» Task statement
For this exercise, return exactly the lines of the material below that begin at the one with "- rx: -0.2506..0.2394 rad" and stop after the one with "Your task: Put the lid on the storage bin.".
-.-.-
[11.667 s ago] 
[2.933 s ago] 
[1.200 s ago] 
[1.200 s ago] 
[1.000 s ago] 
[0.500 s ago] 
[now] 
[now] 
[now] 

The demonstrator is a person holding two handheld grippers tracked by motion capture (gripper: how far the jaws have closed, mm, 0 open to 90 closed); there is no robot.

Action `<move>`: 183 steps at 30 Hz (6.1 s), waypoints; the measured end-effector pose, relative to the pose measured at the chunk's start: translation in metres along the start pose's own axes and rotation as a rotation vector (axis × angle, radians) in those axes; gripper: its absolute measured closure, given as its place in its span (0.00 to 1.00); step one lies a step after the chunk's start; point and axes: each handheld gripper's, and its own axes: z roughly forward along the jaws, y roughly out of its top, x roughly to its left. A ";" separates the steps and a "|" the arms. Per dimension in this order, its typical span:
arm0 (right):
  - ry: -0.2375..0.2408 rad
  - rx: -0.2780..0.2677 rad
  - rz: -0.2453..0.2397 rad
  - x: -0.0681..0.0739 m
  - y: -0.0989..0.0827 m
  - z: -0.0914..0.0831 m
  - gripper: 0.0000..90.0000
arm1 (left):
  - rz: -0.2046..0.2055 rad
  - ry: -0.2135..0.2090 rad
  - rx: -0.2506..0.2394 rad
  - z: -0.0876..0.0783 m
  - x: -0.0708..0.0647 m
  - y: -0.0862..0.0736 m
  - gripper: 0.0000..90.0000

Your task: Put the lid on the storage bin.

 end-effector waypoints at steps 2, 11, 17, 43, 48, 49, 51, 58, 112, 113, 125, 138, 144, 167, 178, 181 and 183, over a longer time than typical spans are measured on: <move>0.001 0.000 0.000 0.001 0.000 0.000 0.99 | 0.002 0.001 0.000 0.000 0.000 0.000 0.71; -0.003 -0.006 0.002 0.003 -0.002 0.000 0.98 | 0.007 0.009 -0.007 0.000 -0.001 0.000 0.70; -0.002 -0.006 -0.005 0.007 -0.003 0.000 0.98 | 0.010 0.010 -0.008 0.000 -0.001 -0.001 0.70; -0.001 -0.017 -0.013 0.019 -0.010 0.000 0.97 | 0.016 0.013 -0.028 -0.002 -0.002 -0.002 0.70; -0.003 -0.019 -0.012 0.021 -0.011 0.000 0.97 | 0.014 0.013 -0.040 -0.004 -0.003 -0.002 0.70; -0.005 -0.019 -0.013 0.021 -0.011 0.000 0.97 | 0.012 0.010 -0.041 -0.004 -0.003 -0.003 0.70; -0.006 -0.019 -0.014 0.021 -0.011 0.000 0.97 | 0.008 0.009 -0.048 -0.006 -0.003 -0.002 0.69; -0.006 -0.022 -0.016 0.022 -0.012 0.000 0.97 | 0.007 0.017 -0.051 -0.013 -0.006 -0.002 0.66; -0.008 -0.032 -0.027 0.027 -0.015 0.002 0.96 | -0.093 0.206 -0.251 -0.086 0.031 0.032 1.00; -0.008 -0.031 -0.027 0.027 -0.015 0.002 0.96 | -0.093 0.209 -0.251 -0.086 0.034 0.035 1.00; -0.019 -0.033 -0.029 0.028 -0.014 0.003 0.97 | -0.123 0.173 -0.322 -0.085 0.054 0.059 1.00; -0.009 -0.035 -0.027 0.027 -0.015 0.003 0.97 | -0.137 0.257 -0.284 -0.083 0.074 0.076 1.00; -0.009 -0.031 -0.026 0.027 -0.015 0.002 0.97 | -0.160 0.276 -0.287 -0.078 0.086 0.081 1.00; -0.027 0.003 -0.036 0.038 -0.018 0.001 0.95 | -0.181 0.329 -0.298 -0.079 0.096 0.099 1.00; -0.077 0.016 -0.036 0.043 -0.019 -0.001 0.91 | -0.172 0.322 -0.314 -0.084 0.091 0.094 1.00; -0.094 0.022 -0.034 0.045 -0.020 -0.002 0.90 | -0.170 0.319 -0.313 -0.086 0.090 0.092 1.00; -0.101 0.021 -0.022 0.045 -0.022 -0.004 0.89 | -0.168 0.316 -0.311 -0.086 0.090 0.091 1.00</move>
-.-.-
» Answer section
  - rx: -0.2506..0.2394 rad
  - z: -0.0876..0.0783 m
  - x: -0.0708..0.0647 m
  - y: -0.0862..0.0736 m
  - gripper: 0.0000..90.0000

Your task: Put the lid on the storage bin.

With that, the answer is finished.